[[ Data extract, beginning ]]
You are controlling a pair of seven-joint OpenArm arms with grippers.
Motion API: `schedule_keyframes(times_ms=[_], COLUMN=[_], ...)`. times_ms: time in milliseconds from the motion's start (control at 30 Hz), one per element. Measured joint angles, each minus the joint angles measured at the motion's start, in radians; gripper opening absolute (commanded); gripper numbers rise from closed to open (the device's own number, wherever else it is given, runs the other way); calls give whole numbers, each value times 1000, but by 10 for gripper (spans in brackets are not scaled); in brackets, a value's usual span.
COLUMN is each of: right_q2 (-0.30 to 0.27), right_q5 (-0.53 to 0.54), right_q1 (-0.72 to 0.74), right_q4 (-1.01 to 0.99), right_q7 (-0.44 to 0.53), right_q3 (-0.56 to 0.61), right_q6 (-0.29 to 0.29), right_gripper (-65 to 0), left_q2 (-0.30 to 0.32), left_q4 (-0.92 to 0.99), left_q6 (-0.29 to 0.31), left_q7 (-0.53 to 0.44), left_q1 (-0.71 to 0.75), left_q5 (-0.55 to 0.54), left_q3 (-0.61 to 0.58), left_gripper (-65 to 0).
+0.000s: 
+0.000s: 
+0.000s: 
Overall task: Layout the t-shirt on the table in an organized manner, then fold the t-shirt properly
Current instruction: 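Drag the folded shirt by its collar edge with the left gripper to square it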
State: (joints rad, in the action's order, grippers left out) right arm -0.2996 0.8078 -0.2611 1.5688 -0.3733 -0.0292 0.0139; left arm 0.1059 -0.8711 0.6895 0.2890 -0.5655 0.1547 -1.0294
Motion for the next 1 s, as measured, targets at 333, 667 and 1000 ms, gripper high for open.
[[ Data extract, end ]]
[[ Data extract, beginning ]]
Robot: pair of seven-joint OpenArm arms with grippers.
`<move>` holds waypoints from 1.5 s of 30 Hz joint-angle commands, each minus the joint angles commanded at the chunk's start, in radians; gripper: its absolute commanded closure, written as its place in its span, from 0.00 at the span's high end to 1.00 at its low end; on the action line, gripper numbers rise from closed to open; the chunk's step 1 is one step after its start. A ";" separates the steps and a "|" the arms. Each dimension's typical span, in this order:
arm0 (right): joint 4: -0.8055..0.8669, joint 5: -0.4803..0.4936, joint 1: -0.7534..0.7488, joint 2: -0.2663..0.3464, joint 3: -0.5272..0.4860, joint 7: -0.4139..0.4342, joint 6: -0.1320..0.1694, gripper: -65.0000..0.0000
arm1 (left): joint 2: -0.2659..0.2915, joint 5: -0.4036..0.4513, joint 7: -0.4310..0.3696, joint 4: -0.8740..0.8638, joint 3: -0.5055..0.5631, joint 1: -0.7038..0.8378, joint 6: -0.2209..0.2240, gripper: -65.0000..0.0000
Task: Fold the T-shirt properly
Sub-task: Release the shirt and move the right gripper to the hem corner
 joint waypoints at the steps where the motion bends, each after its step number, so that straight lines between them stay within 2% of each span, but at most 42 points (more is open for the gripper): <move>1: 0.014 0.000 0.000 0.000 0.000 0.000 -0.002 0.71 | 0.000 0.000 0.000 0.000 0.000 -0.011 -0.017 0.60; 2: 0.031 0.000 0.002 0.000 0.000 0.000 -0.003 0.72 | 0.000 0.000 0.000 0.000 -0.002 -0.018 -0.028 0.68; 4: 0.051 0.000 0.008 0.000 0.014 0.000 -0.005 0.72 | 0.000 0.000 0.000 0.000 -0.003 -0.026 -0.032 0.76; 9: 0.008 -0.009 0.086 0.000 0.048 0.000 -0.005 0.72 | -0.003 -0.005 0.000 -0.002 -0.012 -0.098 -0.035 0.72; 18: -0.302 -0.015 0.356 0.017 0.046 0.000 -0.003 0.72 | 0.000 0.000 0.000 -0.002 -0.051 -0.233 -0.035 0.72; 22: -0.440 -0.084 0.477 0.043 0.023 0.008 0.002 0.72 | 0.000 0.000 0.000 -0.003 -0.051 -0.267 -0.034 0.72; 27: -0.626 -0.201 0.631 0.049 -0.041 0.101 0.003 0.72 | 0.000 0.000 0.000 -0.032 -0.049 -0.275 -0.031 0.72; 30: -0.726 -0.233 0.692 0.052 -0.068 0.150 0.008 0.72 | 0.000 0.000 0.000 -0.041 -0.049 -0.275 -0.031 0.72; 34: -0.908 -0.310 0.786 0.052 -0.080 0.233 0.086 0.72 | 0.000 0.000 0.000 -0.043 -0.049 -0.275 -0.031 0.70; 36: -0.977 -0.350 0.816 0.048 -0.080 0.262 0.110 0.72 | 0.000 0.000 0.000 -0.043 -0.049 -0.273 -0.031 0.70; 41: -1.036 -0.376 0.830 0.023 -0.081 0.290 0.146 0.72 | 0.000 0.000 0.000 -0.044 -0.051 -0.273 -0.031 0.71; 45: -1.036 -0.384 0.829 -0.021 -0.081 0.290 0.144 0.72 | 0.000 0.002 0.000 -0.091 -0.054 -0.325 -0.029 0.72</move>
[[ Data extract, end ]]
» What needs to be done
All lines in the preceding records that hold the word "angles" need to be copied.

» Output of the task
Motion API: `schedule_keyframes(times_ms=[_], COLUMN=[_], ...)`. times_ms: time in milliseconds from the motion's start (control at 30 Hz), one per element. Measured joint angles, each minus the joint angles measured at the motion's start, in radians; gripper opening absolute (commanded); gripper numbers rise from closed to open (the device's own number, wherever else it is given, runs the other way); calls give whole numbers, each value times 1000, but by 10 for gripper (spans in brackets are not scaled); in brackets, a value's usual span.
`<move>` holds waypoints from 1.5 s of 30 Hz joint-angle commands, each minus the joint angles commanded at the chunk's start, in radians; gripper: its absolute commanded closure, written as its place in its span, from 0.00 at the span's high end to 1.00 at its low end; on the action line, gripper numbers rise from closed to open; the chunk's step 1 is one step after its start. A ";" separates the steps and a "|" the arms. Each dimension's typical span, in this order:

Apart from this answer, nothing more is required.